PhD in Yogurtry: Sistah! Amen! Although I generally just ask, but I'm really liking the idea of the highlighter!
Tranny Head: The "green bean" word for the Big O? How about "reaching the top of the bean stalk"?
You are absolutely correct. I know it took a few lessons for me to start to get it right. And those lessons didn't start until we had been married more than 20 years. I never knew she wasn't getting what she wanted and she never knew that all she really needed to do was 'guide' me.
All of that said - green beans are So well cooked around our house now. A lot of diving in and flute playing - all the time. Much better than it used to be.
Oh my. Yes, the hawt green bean casseroles that have been flying around here... sigh. Well, it is, after all the holiday season!
If a person was doing a cop, would that be green beans with bacon thrown in? ;-)
When all else fails, a bottle of wine (or 3) will lower those inhibitions about TELLING/SHOWING him exactly what's needed.
I've heard.
I cannOt wait to see the term you give the big O.
Honey lamb. I love the answer to my question, but you misspelled your Latin - and you went to a nearly Ivy school - just sayin.
I respectfully disagree with Trannyhead on the showing versus telling. I think you tell, but in a super-positive way. Just like with kids, you tell them what you like. And then you say something like, "Mmmm, you know what would feel REALLY good? If you did [insert yummy thing here]." If all else fails, show them with porn (and SAY, "Wow, that looks hot" when you see something you like). Babeland has a series called Chemistry by Tristan Taormino that is pretty female-friendly. They also have a guide to picking movies.

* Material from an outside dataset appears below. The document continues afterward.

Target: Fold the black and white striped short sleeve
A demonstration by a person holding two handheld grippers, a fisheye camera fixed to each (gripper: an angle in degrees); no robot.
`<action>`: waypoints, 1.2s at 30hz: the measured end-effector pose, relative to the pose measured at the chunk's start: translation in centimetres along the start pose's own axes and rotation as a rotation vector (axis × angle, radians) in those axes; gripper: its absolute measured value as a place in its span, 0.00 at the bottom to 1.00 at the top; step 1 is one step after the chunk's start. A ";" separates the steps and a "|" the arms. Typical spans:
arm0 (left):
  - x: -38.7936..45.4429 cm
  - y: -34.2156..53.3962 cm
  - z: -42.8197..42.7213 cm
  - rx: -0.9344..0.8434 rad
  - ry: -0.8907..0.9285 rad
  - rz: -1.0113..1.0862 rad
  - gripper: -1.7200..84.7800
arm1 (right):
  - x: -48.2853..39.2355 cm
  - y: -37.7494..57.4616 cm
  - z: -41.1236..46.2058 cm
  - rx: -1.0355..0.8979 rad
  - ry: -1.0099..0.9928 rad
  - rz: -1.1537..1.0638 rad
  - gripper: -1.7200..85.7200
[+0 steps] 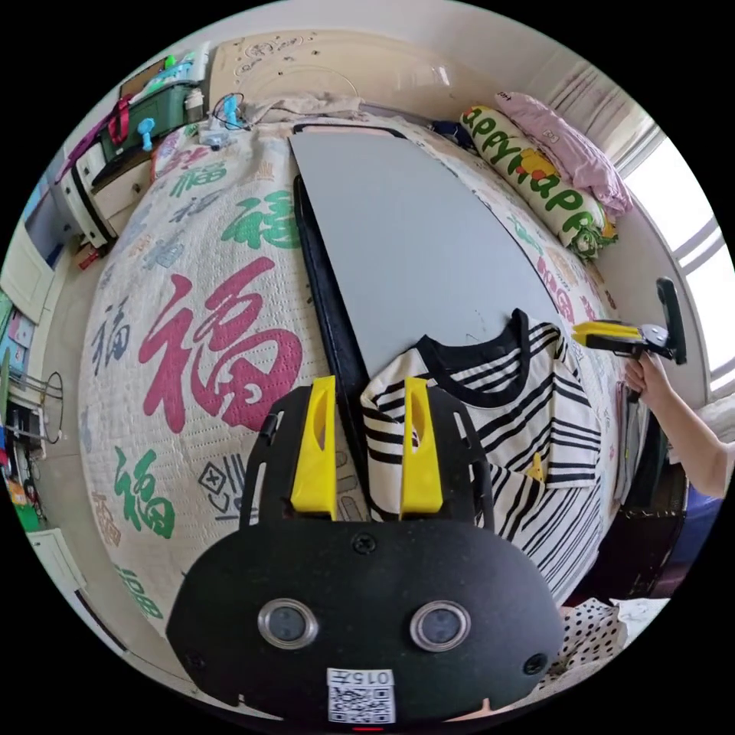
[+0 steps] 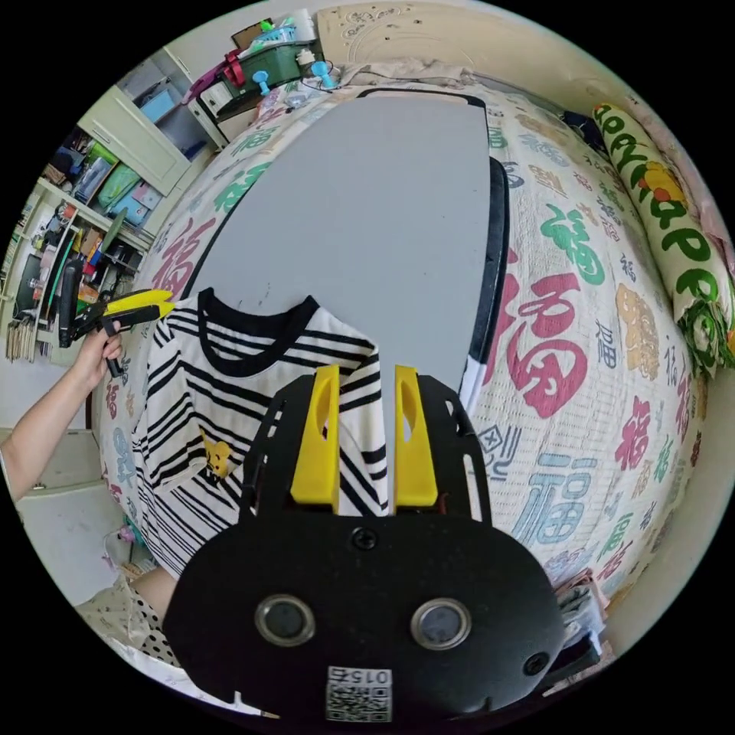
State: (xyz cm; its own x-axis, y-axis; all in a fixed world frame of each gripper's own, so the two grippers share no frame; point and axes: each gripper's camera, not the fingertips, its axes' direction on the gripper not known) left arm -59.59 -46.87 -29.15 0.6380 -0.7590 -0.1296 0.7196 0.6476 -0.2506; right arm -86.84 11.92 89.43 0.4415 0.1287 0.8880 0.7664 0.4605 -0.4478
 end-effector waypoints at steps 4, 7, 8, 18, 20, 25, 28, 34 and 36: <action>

I meant to say above, "just like with kids, you praise them. "Oh, I like it when you do that. And you know what might also feel good? [Insert idea here.]" Then it's just making things better, not putting them down.
Hmm. Show versus tell. We like tell, because it only enhances the experience. If it's told properly. And telling a story with you as the main character? Too good for fiction. :)
I'm still stuck on what LceeL said . . . 20 years???
Really?
Yikes . . . maybe I'm just a wee bit assertive.
Very eager for the naming of the Big O. I'm thinking a fruit? Some sort of sweet?
I said something the other day to the hubby about green beans. Do you know that he looked at me like I was a nut job? I need to spread the word.
Hey Tranny Head,
Thanks for answering my question the last week. I've snice gotten a membership to Costco and now that Chicken is sleeping through the night our vegetable intake has increased greatly!!
And here I thought there was a tranny renaming website or something. Who knew we named ourselves?
Why would someone fake for all those years? Baffling.